> _REQUIRED ACTION_
Copy each line below in which the string "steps" appears.

RECORDS PROVIDED section start

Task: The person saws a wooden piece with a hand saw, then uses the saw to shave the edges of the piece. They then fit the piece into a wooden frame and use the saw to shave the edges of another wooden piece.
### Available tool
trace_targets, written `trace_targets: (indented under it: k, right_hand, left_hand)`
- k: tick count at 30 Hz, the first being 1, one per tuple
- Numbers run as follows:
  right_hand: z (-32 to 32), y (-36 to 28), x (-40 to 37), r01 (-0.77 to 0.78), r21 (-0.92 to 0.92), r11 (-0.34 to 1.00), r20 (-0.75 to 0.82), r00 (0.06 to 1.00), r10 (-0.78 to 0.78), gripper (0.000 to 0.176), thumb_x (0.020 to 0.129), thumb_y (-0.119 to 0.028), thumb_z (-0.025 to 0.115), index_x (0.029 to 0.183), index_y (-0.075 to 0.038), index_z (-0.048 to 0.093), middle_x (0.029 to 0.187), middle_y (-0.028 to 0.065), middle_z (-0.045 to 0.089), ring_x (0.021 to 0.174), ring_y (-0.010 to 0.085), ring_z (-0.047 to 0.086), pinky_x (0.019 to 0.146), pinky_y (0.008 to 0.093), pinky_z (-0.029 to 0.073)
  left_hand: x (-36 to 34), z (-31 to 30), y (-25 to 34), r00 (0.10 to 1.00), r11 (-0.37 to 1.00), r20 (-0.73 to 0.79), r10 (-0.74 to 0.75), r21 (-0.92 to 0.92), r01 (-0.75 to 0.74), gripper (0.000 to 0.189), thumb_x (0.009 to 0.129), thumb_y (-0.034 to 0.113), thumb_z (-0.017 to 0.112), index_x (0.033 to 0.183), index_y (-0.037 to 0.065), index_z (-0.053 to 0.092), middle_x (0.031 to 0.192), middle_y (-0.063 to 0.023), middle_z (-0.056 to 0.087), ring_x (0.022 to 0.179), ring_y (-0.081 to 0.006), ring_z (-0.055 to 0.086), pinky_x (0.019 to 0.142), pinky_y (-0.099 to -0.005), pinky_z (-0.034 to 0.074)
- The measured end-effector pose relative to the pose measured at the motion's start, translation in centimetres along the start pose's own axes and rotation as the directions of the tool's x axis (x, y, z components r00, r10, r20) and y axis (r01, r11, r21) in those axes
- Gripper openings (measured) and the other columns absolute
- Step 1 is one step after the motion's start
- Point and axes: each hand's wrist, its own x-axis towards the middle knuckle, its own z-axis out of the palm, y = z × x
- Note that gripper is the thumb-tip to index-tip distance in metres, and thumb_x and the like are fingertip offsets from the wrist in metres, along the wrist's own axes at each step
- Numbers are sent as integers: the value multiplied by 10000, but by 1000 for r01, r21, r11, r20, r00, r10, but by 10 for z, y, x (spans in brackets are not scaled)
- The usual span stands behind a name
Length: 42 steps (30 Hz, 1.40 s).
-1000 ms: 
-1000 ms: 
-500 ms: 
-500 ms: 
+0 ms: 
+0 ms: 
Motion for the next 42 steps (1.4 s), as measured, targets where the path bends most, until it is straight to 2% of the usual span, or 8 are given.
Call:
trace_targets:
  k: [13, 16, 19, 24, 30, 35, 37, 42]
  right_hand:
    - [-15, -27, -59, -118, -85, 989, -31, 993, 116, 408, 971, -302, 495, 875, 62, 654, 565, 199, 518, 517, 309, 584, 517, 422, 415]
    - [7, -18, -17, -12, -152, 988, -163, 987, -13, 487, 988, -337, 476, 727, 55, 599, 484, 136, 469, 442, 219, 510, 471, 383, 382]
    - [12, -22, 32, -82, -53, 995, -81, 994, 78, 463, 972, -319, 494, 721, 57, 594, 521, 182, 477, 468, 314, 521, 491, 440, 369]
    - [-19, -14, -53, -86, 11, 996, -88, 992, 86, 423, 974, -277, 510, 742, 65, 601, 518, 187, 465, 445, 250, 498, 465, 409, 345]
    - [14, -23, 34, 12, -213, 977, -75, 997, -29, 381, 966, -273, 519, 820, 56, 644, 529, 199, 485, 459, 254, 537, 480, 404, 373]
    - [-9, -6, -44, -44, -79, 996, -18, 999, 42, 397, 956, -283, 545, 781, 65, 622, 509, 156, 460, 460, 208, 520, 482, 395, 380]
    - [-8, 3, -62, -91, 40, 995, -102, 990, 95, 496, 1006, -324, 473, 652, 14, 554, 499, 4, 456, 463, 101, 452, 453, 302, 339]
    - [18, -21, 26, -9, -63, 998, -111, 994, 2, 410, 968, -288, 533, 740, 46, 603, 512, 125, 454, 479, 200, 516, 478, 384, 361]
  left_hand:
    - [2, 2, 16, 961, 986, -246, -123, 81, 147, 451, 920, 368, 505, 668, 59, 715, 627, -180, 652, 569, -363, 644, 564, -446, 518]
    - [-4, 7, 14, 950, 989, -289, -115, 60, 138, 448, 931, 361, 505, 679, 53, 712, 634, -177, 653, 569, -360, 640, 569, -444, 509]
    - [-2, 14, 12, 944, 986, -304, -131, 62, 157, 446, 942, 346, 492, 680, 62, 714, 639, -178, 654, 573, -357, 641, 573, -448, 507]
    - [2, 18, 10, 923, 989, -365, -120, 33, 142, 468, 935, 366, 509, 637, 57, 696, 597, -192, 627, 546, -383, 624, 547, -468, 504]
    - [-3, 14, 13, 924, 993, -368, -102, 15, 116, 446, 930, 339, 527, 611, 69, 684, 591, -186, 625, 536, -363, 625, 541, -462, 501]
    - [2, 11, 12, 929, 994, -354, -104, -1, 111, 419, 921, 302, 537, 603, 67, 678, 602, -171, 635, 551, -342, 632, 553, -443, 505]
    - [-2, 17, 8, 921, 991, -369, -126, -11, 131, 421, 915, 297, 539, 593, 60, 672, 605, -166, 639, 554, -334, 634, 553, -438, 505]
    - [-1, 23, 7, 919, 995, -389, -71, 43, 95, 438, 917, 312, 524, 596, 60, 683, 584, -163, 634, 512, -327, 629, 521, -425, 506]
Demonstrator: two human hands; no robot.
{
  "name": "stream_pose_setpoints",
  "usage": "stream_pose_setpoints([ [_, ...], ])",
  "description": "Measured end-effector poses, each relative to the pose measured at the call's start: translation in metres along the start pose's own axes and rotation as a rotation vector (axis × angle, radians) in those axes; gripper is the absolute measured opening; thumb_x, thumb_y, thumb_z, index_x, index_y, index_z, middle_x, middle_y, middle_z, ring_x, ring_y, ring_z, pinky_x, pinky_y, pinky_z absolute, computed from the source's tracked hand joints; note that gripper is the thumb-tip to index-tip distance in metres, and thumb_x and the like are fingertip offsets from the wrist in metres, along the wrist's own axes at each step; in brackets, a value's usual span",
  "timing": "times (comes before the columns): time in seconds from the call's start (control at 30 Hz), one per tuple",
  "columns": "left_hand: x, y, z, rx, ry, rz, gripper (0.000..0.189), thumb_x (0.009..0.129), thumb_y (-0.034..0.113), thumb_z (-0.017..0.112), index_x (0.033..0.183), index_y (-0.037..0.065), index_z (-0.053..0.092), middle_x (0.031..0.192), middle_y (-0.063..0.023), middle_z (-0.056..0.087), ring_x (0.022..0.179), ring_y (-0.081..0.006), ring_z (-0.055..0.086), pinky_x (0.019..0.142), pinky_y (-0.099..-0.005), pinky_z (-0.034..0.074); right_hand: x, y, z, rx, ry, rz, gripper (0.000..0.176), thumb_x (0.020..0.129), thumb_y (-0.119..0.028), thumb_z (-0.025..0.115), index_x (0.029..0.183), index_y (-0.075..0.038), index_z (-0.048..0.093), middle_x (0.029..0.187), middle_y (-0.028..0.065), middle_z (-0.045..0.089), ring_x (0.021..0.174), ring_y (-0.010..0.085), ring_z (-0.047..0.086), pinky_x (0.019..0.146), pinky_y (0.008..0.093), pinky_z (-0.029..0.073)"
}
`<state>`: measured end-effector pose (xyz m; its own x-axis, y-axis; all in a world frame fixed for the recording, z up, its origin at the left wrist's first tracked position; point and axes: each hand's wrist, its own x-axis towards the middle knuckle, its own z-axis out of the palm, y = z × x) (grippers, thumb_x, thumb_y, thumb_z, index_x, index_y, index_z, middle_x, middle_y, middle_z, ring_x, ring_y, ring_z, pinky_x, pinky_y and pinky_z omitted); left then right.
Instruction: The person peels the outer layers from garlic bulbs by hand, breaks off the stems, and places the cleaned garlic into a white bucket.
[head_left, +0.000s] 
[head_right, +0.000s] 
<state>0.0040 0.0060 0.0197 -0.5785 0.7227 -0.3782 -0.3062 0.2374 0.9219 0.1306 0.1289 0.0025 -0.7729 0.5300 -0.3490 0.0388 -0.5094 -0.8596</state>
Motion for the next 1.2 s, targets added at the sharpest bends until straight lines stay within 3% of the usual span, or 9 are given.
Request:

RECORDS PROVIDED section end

> _ANSWER TO THE EXERCISE_
Length: 42 steps (30 Hz, 1.40 s).
Motion for the next 42 steps (1.4 s), as measured, targets where the path bends most, until it is straight to 2% of the usual span, or 8 are given.

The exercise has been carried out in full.